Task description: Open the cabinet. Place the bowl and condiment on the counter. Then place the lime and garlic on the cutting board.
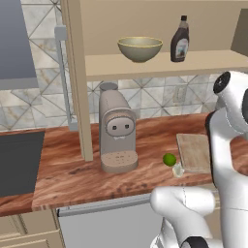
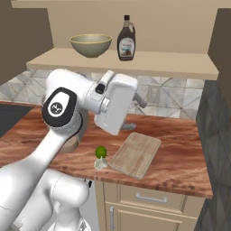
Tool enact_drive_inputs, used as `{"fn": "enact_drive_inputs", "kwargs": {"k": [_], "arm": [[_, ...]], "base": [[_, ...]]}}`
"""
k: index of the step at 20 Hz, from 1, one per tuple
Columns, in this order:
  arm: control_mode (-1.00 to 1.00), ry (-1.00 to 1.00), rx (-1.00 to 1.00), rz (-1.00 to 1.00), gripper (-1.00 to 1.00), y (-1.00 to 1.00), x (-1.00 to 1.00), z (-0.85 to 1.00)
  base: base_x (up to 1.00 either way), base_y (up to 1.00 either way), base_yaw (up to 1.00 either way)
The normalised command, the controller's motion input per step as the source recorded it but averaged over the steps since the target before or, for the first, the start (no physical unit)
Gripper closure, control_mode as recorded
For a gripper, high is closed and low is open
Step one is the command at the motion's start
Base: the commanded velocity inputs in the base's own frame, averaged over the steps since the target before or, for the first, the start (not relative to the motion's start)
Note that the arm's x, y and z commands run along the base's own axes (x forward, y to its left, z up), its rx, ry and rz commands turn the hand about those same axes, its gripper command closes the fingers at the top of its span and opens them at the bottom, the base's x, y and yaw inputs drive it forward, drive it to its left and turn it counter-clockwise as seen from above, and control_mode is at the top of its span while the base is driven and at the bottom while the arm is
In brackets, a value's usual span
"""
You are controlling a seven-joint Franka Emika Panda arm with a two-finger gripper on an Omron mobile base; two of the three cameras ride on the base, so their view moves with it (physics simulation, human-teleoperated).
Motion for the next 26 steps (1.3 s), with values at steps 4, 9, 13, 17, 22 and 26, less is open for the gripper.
{"fn": "enact_drive_inputs", "kwargs": {"k": [4,9,13,17,22,26], "arm": [[-1.0,-0.06,0.43,0.0,-1.0,0.53,-0.05,0.0],[-1.0,-0.12,0.39,0.0,-1.0,0.46,-0.07,-0.04],[-1.0,-0.31,0.38,0.0,-1.0,0.46,-0.11,-0.17],[-1.0,-0.56,0.41,0.0,-1.0,0.42,-0.14,-0.18],[-1.0,-0.58,0.27,0.0,-1.0,0.35,-0.05,-0.02],[-1.0,-0.41,0.06,0.0,-1.0,0.34,0.0,0.02]], "base": [[0.0,0.0,0.0],[0.0,0.0,0.0],[0.0,0.0,0.0],[0.0,0.0,0.0],[0.0,0.0,0.0],[0.0,0.0,0.0]]}}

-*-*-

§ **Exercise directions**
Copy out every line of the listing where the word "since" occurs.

§ **Your solution**
The normalised command, the controller's motion input per step as the source recorded it but averaged over the steps since the target before or, for the first, the start (no physical unit)
Base: the commanded velocity inputs in the base's own frame, averaged over the steps since the target before or, for the first, the start (not relative to the motion's start)

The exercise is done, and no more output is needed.